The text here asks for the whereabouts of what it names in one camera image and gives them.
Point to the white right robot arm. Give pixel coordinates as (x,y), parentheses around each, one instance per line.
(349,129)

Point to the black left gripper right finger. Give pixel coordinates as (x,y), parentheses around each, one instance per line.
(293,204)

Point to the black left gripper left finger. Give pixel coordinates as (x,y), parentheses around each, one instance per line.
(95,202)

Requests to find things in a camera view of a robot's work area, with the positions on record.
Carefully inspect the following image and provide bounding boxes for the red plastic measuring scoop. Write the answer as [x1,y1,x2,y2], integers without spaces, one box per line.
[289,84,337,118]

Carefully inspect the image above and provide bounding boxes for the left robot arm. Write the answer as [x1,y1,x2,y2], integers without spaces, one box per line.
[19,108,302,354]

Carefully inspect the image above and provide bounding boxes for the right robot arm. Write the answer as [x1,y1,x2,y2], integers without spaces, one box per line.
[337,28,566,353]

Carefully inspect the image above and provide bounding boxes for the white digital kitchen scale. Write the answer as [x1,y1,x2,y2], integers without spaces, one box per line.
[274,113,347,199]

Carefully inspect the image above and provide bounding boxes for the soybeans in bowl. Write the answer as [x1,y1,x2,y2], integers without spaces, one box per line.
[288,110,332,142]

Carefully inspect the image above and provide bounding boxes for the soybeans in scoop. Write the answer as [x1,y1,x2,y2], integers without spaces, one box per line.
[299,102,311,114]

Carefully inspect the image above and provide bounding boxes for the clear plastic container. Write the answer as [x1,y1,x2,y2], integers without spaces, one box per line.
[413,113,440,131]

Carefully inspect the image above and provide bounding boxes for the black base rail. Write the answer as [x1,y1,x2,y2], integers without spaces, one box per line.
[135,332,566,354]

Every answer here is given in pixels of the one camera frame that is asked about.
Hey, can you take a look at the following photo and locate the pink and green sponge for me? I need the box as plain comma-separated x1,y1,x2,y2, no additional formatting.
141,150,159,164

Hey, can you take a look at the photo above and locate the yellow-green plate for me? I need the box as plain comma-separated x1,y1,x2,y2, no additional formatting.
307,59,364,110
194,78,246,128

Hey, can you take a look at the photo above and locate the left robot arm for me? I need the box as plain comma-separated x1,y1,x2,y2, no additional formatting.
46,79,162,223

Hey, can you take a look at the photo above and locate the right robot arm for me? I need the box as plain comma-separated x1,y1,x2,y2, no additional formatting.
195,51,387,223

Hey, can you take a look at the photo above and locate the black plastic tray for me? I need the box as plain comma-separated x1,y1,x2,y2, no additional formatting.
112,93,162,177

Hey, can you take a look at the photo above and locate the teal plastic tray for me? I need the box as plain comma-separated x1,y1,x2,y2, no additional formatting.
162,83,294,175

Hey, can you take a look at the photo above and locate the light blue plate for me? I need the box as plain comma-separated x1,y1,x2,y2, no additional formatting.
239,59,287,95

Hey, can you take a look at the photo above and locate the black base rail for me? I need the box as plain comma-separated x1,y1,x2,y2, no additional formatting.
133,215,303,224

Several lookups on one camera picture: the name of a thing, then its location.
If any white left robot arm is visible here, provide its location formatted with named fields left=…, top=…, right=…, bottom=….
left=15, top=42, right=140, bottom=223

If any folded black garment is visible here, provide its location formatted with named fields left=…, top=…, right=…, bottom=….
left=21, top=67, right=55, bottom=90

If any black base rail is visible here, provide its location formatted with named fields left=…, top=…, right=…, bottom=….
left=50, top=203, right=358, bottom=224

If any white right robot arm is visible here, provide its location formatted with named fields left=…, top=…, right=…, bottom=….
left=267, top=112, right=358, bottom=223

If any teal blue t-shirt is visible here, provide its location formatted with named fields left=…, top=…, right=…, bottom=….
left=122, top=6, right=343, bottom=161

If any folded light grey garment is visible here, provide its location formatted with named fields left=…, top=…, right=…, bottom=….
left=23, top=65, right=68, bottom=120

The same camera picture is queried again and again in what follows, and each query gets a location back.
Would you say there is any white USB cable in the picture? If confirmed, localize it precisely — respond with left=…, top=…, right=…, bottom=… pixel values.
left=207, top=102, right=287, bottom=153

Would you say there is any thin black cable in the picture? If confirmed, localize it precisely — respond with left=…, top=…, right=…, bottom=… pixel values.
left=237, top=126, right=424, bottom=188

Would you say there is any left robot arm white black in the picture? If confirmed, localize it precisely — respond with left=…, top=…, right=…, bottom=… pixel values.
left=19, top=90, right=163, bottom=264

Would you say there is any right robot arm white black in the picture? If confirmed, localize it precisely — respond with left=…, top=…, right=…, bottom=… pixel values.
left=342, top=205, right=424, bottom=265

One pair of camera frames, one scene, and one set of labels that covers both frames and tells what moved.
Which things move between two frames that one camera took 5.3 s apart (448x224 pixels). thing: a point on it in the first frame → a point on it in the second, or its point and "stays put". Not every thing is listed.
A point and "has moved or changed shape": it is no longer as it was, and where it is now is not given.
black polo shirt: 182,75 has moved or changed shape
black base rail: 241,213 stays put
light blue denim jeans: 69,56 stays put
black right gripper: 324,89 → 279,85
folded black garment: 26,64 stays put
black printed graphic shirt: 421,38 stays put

_Assigned task_.
The answer must consist of all the entries, copied exactly.

_Answer for the task_.
The text here asks for the whereabouts of what it names in one camera image and gives them.
Point to the white right robot arm. Give pixel coordinates as (x,y), parentheses around each, one instance per line.
(349,129)

Point to the black left gripper right finger. Give pixel coordinates as (x,y), parentheses around each, one instance per line.
(293,204)

Point to the black left gripper left finger. Give pixel coordinates as (x,y), parentheses around each, one instance per line.
(95,202)

Requests to find things in a camera view of a robot's work area, with the positions on record.
Carefully inspect the following image and provide bounding boxes for the red plastic measuring scoop. Write the answer as [x1,y1,x2,y2], integers without spaces, one box per line.
[289,84,337,118]

Carefully inspect the image above and provide bounding boxes for the left robot arm. Write the answer as [x1,y1,x2,y2], integers without spaces, one box per line.
[19,108,302,354]

Carefully inspect the image above and provide bounding boxes for the right robot arm. Write the answer as [x1,y1,x2,y2], integers without spaces, one box per line.
[337,28,566,353]

Carefully inspect the image above and provide bounding boxes for the white digital kitchen scale. Write the answer as [x1,y1,x2,y2], integers without spaces, one box per line.
[274,113,347,199]

Carefully inspect the image above and provide bounding boxes for the soybeans in bowl. Write the answer as [x1,y1,x2,y2], integers without spaces, one box per line.
[288,110,332,142]

Carefully inspect the image above and provide bounding boxes for the soybeans in scoop. Write the answer as [x1,y1,x2,y2], integers without spaces, one box per line.
[299,102,311,114]

Carefully inspect the image above and provide bounding boxes for the clear plastic container. Write the answer as [x1,y1,x2,y2], integers without spaces, one box per line.
[413,113,440,131]

Carefully inspect the image above and provide bounding boxes for the black base rail. Write the answer as [x1,y1,x2,y2], integers without spaces, one box per line.
[135,332,566,354]

Every answer here is given in pixels of the one camera frame that is asked about.
Hey, can you take a look at the following photo and locate the pink and green sponge for me? I need the box as plain comma-separated x1,y1,x2,y2, no additional formatting.
141,150,159,164

Hey, can you take a look at the photo above and locate the yellow-green plate for me? I need the box as plain comma-separated x1,y1,x2,y2, no additional formatting.
307,59,364,110
194,78,246,128

Hey, can you take a look at the photo above and locate the left robot arm for me? I need the box as plain comma-separated x1,y1,x2,y2, no additional formatting.
46,79,162,223

Hey, can you take a look at the photo above and locate the right robot arm for me? I need the box as plain comma-separated x1,y1,x2,y2, no additional formatting.
195,51,387,223

Hey, can you take a look at the photo above and locate the black plastic tray for me? I need the box as plain comma-separated x1,y1,x2,y2, no additional formatting.
112,93,162,177

Hey, can you take a look at the photo above and locate the teal plastic tray for me? I need the box as plain comma-separated x1,y1,x2,y2, no additional formatting.
162,83,294,175

Hey, can you take a look at the photo above and locate the light blue plate for me? I need the box as plain comma-separated x1,y1,x2,y2, no additional formatting.
239,59,287,95

Hey, can you take a look at the photo above and locate the black base rail for me? I need the box as plain comma-separated x1,y1,x2,y2, no additional formatting.
133,215,303,224

Several lookups on one camera picture: the name of a thing, then its location.
If any white left robot arm is visible here, provide its location formatted with named fields left=…, top=…, right=…, bottom=….
left=15, top=42, right=140, bottom=223

If any folded black garment is visible here, provide its location formatted with named fields left=…, top=…, right=…, bottom=….
left=21, top=67, right=55, bottom=90

If any black base rail is visible here, provide its location formatted with named fields left=…, top=…, right=…, bottom=….
left=50, top=203, right=358, bottom=224

If any white right robot arm is visible here, provide its location formatted with named fields left=…, top=…, right=…, bottom=….
left=267, top=112, right=358, bottom=223

If any teal blue t-shirt is visible here, provide its location formatted with named fields left=…, top=…, right=…, bottom=….
left=122, top=6, right=343, bottom=161

If any folded light grey garment is visible here, provide its location formatted with named fields left=…, top=…, right=…, bottom=….
left=23, top=65, right=68, bottom=120

The same camera picture is queried again and again in what follows, and each query gets a location back.
Would you say there is any white USB cable in the picture? If confirmed, localize it precisely — respond with left=…, top=…, right=…, bottom=… pixel values.
left=207, top=102, right=287, bottom=153

Would you say there is any thin black cable in the picture? If confirmed, localize it precisely — respond with left=…, top=…, right=…, bottom=… pixel values.
left=237, top=126, right=424, bottom=188

Would you say there is any left robot arm white black in the picture? If confirmed, localize it precisely — respond with left=…, top=…, right=…, bottom=… pixel values.
left=19, top=90, right=163, bottom=264

Would you say there is any right robot arm white black in the picture? If confirmed, localize it precisely — respond with left=…, top=…, right=…, bottom=… pixel values.
left=342, top=205, right=424, bottom=265

One pair of camera frames, one scene, and one set of labels that covers both frames and tells what moved.
Which things move between two frames that one camera took 5.3 s apart (448x224 pixels). thing: a point on it in the first frame → a point on it in the second, or its point and "stays put". Not every thing is listed.
A point and "has moved or changed shape": it is no longer as it was, and where it is now is not given.
black polo shirt: 182,75 has moved or changed shape
black base rail: 241,213 stays put
light blue denim jeans: 69,56 stays put
black right gripper: 324,89 → 279,85
folded black garment: 26,64 stays put
black printed graphic shirt: 421,38 stays put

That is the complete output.